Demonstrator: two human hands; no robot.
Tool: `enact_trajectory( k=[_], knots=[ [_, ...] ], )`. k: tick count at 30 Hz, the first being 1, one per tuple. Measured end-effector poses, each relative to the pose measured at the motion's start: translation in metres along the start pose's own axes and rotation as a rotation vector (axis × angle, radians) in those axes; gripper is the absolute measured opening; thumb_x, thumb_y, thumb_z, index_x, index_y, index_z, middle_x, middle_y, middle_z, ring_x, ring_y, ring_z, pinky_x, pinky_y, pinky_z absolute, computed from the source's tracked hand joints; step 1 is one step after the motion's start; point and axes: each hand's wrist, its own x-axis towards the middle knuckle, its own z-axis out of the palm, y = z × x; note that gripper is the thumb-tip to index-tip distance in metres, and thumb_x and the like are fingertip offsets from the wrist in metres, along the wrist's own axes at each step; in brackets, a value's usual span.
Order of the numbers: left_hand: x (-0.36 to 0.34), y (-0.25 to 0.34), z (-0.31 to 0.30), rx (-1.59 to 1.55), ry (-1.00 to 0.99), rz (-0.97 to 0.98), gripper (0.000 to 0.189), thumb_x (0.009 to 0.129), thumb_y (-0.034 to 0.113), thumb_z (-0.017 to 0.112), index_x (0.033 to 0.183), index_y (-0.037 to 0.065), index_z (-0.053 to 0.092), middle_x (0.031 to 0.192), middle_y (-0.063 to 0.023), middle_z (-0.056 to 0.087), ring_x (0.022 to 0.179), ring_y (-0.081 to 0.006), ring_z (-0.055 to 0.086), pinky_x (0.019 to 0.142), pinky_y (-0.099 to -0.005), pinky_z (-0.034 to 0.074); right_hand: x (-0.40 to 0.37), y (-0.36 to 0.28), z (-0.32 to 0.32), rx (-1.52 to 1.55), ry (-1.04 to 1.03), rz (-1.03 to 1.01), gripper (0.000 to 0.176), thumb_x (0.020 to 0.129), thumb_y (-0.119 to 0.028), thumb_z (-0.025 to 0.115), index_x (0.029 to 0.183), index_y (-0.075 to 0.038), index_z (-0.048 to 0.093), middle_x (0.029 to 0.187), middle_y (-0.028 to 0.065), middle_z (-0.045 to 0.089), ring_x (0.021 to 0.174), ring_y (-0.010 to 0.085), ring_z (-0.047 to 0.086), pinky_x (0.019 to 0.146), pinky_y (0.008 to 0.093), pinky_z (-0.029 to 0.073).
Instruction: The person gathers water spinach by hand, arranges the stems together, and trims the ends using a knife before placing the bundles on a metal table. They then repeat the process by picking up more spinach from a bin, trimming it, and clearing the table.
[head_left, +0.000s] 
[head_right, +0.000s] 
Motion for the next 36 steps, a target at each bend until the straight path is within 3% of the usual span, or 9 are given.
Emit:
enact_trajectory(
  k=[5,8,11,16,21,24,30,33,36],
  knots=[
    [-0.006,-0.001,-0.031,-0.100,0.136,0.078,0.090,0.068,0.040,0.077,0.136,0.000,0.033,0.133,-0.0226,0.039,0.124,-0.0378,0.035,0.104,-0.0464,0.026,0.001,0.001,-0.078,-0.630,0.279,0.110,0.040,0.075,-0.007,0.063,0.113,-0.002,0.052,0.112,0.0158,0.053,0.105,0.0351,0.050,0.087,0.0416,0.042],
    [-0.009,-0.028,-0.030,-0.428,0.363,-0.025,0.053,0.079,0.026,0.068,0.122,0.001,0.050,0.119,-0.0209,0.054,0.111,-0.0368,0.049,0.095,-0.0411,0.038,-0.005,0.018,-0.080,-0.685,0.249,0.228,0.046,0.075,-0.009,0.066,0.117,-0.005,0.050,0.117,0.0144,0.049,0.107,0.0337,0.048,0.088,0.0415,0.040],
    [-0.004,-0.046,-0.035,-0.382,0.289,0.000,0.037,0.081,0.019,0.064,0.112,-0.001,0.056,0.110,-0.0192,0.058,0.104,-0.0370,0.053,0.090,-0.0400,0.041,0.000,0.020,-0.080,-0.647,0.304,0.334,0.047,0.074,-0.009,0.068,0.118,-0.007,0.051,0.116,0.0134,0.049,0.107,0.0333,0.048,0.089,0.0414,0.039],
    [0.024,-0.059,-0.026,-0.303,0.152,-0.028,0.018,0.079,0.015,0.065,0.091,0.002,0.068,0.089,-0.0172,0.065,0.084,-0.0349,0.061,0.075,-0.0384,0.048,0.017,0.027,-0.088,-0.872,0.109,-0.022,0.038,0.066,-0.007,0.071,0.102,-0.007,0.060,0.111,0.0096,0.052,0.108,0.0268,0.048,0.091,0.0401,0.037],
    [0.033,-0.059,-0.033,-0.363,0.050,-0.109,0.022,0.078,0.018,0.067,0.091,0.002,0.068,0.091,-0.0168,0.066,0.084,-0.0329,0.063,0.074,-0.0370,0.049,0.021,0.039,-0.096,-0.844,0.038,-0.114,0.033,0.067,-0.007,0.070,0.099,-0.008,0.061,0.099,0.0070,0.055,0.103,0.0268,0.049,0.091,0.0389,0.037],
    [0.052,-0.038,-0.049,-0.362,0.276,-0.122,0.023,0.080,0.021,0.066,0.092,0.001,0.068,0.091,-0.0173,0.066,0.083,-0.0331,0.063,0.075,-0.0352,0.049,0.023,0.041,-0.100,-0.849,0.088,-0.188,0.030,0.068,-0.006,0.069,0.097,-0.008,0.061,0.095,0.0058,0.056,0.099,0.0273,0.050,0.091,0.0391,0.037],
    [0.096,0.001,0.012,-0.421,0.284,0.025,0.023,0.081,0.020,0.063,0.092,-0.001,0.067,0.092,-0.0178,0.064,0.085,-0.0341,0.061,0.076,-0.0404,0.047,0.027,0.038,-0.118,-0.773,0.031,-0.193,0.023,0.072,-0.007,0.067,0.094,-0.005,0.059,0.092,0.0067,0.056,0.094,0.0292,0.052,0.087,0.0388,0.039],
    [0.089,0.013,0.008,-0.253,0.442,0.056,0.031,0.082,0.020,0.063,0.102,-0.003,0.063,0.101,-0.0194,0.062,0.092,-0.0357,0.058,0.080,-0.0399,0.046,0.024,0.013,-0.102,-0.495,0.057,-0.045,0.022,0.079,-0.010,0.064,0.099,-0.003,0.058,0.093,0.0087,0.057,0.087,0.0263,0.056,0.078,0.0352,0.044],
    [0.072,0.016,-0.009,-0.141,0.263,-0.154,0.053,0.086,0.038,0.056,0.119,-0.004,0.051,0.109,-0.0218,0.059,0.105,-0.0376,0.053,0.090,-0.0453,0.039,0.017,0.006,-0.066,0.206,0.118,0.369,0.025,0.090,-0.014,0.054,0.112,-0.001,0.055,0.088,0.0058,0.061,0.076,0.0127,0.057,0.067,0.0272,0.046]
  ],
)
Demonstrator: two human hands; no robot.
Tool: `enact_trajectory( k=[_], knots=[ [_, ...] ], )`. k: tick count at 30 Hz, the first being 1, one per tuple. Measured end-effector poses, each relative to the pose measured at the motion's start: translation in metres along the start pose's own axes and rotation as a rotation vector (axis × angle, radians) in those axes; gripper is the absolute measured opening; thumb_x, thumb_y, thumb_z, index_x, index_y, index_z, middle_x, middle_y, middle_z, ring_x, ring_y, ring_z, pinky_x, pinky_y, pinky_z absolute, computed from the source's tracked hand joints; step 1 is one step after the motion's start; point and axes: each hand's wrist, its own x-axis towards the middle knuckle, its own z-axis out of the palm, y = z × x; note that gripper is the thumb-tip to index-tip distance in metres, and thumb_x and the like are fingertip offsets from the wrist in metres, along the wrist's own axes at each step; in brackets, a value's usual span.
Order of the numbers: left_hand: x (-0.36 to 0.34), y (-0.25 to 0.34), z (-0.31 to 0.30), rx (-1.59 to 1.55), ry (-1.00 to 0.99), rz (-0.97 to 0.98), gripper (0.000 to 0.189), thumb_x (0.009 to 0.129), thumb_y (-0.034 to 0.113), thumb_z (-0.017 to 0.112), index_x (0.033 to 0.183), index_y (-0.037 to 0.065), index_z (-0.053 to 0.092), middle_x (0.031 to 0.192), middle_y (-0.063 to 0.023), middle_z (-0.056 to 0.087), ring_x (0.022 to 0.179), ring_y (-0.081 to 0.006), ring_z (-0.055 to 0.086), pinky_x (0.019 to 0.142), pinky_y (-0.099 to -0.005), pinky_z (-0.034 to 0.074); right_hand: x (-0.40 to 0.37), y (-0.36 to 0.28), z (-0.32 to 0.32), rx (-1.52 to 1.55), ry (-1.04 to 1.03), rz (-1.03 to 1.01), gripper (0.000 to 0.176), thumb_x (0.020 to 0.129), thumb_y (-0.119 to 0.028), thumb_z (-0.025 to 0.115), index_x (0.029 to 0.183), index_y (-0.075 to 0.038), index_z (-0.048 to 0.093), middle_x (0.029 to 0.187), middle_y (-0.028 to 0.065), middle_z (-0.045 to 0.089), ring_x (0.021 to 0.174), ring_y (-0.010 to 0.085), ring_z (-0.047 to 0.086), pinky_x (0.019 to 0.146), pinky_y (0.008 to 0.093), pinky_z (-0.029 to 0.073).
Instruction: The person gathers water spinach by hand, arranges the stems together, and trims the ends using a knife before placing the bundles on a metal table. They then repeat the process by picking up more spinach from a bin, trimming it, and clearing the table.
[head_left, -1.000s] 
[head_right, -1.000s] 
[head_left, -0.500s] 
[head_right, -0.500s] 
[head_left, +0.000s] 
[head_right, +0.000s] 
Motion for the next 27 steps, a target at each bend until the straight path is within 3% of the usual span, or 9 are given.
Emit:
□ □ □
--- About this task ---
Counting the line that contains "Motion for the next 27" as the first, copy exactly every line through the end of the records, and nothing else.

--- Solution to the problem ---
Motion for the next 27 steps, a target at each bend until the straight path is within 3% of the usual span, or 9 are given.
Emit:

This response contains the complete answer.